After locating the line with "Job: find the hand-held left gripper left", reproduce it and all following lines of the listing below exactly, stopping only at the final line.

**Data shown:**
#####
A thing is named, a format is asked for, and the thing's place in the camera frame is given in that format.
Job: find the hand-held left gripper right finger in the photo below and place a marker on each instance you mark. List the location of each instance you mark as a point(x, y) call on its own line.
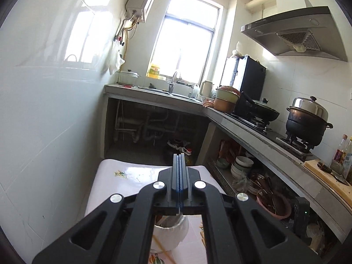
point(183, 176)

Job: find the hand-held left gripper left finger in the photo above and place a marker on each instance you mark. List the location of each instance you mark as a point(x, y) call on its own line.
point(176, 176)

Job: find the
#####
**Problem solution:**
Job: find the hand-held left gripper left finger in the photo above and place a marker on each instance you mark. List the location of each instance you mark as a point(x, y) call on its own line.
point(176, 176)

Job: find the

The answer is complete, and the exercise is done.